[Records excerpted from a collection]
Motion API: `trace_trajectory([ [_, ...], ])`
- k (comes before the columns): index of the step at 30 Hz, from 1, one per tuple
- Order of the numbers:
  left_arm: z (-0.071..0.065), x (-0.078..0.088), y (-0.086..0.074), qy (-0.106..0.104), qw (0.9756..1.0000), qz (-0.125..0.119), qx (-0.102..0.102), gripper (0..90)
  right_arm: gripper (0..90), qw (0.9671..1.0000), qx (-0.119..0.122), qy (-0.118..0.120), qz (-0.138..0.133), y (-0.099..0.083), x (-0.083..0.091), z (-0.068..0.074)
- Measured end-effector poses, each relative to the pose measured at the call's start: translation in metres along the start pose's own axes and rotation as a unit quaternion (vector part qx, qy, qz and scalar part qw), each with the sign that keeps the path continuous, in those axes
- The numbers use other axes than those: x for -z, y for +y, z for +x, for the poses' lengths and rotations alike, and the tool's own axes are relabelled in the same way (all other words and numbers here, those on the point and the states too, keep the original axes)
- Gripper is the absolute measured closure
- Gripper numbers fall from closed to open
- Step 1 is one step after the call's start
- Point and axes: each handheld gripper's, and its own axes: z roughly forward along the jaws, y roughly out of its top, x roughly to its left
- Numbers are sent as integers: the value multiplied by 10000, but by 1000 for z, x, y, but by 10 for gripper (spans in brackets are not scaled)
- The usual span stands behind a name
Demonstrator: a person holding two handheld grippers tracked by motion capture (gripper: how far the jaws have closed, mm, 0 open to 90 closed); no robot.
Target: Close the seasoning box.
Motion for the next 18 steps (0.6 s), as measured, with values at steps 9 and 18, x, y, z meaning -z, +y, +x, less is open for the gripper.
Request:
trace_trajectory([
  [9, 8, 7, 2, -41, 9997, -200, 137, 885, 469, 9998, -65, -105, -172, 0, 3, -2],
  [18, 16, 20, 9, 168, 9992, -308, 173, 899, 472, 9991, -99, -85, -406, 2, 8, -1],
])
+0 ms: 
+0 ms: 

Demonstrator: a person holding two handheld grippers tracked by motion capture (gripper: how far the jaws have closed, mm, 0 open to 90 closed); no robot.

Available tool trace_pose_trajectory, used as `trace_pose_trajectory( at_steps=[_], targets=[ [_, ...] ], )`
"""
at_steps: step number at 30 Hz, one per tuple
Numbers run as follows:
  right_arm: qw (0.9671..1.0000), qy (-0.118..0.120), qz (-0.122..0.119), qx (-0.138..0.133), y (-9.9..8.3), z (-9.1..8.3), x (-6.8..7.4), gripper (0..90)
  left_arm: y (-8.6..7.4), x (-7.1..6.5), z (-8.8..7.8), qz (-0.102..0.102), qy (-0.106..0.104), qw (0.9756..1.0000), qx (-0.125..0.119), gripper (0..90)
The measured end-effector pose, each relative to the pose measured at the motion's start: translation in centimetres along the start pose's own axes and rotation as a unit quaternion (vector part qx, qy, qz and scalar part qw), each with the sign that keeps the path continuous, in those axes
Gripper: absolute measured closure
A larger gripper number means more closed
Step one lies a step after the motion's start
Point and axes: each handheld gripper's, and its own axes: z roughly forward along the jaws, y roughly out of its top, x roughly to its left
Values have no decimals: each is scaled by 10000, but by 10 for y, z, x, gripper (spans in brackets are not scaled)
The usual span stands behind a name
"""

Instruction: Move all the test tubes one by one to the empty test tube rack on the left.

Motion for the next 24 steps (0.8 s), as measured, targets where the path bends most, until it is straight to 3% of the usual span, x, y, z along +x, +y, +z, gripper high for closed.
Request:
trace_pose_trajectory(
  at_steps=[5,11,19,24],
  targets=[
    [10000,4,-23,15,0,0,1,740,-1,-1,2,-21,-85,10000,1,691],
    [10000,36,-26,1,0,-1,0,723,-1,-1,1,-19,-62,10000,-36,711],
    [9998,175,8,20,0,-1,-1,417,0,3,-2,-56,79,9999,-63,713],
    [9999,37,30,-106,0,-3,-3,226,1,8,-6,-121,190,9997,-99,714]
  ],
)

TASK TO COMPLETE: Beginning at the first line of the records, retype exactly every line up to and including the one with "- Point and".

TASK RESPONSE:
Motion API: `trace_trajectory([ [_, ...], ])`
- k (comes before the columns): index of the step at 30 Hz, from 1, one per tuple
- Order of the numbers:
  left_arm: z (-0.071..0.065), x (-0.078..0.088), y (-0.086..0.074), qy (-0.106..0.104), qw (0.9756..1.0000), qz (-0.125..0.119), qx (-0.102..0.102), gripper (0..90)
  right_arm: gripper (0..90), qw (0.9671..1.0000), qx (-0.119..0.122), qy (-0.118..0.120), qz (-0.138..0.133), y (-0.099..0.083), x (-0.083..0.091), z (-0.068..0.074)
- Measured end-effector poses, each relative to the pose measured at the call's start: translation in metres along the start pose's own axes and rotation as a unit quaternion (vector part qx, qy, qz and scalar part qw), each with the sign that keeps the path continuous, in those axes
- The numbers use other axes than those: x for -z, y for +y, z for +x, for the poses' lengths and rotations alike, and the tool's own axes are relabelled in the same way (all other words and numbers here, those on the point and the states too, keep the original axes)
- Gripper is the absolute measured closure
- Gripper numbers fall from closed to open
- Step 1 is one step after the call's start
- Point and axes: each handheld gripper's, and its own axes: z roughly forward along the jaws, y roughly out of its top, x roughly to its left

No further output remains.